Broken
I was recently talking about an article I saw where Avril Lavigne was complaining about an attempt by Fred Durst to get her to "bang" him. I had said pretty much everything I originally wanted to say, but then I realized that there was a lot more there than I previously thought. The article I found had a link to
another article that had the full interview from which her comments on Fred Durst were taken. Normally I don't read celebrity interviews, so maybe that's why I was so shocked by how unlikable she was. But whatever the reason, her statements had an impact on me, and I won't be able to sleep again until I respond to them. So here goes.
The interview starts off with the following: "'I swear to god, all I do now is drink vodka straight,' says Avril Lavigne, 19, staring at two empty airline bottles of Ketel One that she raided from her New York hotel room's minibar."
Okay, so we learn something about her right of the bat: she's a thief. You'd think that someone who makes as much money as she does would be able to pay for their own fucking drinks without resorting to theft, but I guess that's not the case. The worst part of this is that she, like so many celebrties often do, probably made all kinds of ridiculous demands of the hotel staff. You know, like when they want security forces greater than those provided to the Queen; or when they want a specific number of M&Ms poured into a series of bowls and divided up by their color; or when they want a tiny hole carved into the ceiling of the top floor and the entire building positioned in such a way as to allow them to look through that hole and see Polaris no matter what day it is. I'm sure Avril has made these same kinds of demands. And so how does she repay them for the highly special treatment they give her? By robbing them. What a role model, eh? Let's move right along:
"How many songs can you play on guitar?
Lots of songs."
That was a satisfying answer. I don't doubt for a minute that you can play the guitar now.
"Hundreds?
I can usually figure out a song by ear, or ask my guitar player to figure it out. People have heard me play Bob Dylan's 'Knockin' on Heaven's Door.' I learned Green Day and Dashboard Confessional songs. I just play along with whatever CD I have in."
Oh, good, some specifics. I was beginning to think you were a liar. But you do realize that there's a big difference between you figuring out how to play a song and your guitar player figuring out how to play a song, don't you? You see, you're one person, and your guitar player is a completely different person. And people have heard you play "Knockin' on Heaven's Door"? Did they happen to see you play it as well? Or did you just close the door to your room and "play" really loudly while a bunch of people stood outside listening? How do we know that was you playing and not your guitar player? And you just play along with whatever CD you're listening to, do you? Well what about when you're on a plane or some other crowded space, seated next to other people, and you're listening on a personal CD player? Those other people are just sitting next to you, minding their own business while you rock out, completely nebulous to the fact that you're jabbing them in the face with the headstock of your guitar. But you don't hear their cries of pain because you're too busy playing along to whatever song you're listening to. So you just keep stabbing them until they're dead.

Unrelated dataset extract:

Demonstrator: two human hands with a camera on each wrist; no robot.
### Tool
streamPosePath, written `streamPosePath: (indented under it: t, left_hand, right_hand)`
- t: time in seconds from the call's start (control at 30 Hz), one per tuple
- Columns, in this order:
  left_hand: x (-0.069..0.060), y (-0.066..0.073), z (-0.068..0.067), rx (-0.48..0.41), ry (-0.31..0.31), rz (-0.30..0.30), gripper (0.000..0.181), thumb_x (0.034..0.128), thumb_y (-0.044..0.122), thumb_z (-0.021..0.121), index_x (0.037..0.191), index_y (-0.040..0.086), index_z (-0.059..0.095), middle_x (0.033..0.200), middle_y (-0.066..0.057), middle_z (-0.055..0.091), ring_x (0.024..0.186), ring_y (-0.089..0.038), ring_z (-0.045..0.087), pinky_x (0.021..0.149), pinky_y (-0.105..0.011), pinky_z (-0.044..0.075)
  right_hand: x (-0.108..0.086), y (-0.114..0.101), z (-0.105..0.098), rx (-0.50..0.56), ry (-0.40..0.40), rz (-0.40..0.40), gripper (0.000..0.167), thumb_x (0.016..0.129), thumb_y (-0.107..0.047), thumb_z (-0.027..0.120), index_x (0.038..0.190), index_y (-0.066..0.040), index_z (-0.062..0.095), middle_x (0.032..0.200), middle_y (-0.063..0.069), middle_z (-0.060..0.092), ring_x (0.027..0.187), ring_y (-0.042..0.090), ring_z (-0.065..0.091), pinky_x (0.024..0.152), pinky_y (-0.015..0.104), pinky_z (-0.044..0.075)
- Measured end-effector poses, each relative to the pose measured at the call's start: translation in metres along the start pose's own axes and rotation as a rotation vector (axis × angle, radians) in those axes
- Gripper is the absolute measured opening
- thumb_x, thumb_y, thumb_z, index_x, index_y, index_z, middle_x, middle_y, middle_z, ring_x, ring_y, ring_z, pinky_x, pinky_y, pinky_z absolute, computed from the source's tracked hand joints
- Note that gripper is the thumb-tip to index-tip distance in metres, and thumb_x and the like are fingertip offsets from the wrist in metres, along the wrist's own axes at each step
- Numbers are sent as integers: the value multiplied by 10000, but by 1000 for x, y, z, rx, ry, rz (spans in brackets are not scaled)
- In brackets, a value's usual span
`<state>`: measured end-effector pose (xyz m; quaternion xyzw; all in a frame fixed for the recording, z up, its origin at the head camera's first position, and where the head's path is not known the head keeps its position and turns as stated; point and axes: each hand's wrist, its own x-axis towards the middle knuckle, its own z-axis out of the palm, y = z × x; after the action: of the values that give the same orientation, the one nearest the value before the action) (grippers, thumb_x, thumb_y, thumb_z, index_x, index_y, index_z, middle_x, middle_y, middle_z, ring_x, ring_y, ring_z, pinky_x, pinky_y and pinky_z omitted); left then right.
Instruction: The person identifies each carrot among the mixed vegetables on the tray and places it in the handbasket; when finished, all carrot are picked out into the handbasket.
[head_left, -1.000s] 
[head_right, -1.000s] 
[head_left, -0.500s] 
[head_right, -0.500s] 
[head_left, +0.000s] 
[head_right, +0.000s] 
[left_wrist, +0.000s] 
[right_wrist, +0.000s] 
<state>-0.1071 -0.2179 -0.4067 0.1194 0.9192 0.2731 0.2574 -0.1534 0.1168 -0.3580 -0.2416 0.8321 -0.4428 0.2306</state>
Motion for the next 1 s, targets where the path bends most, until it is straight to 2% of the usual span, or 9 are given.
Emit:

"Do you hear songs in your dreams?
Yes! I wake up in the middle of the night, and I'll call my cell phone and record something. I wake up in my sleep with a melody, usually. It's so weird. I'm like, 'Fuck! I should record that.' I have a song called 'He Wasn't,' and I came up with the bridge and wrote the words [sings]: 'Na na na na.' I thought it was pretty cool."
Oh, you're brilliant. You're clearly a master of language and second to none when it comes to crafting lyrics. Holy shit. The genius it takes to write something like "na na na na" is not something you see very often. That's the sort of excellence that you just can't learn. You need to be some sort of prodigy who was born with the natural ability to do that. Anyone who says pop music is shallow can start eating their words now.
I was writing lyrics the other day and the best I could come up with was "ma ma ma ma," which is just substandard shit. I'm never even going to try writing lyrics again because I know that no matter how hard I try, I'll never come close to matching the verbal tapestry that Avril Lavigne so skillfully weaves.
"So no new political material?
You know, I have, but it didn't make the record.
No way! What was it about?
The way I wish that people would just come together. Like, 'Why is this planet suffocating?' I talked about a few things that were going on on TV. You remember the serial killer, the sniper dude."
Okay, you lost me there. When I think of politics, the first thing that comes to mind usually isn't "the sniper dude." And nice phrasing, by the way. I'm sure the families of the victims appreciate your delicate treatment of the issue.
"What's your favorite party song?
'Hey Ya!' I have to be careful to keep my clothes on when that song comes on [laughs], especially when I have a few drinks in me."
Way to be a role model. I can imagine all the 12 year old girls who after hearing this, are going to go get hammered, listen to "Hey Ya!", and start ripping their clothes off. Thanks Avril, you just gave a huge boost to child pornography.
That's really all that's worth responding to, so I should probably get going. Maybe now I can finally go to sleep.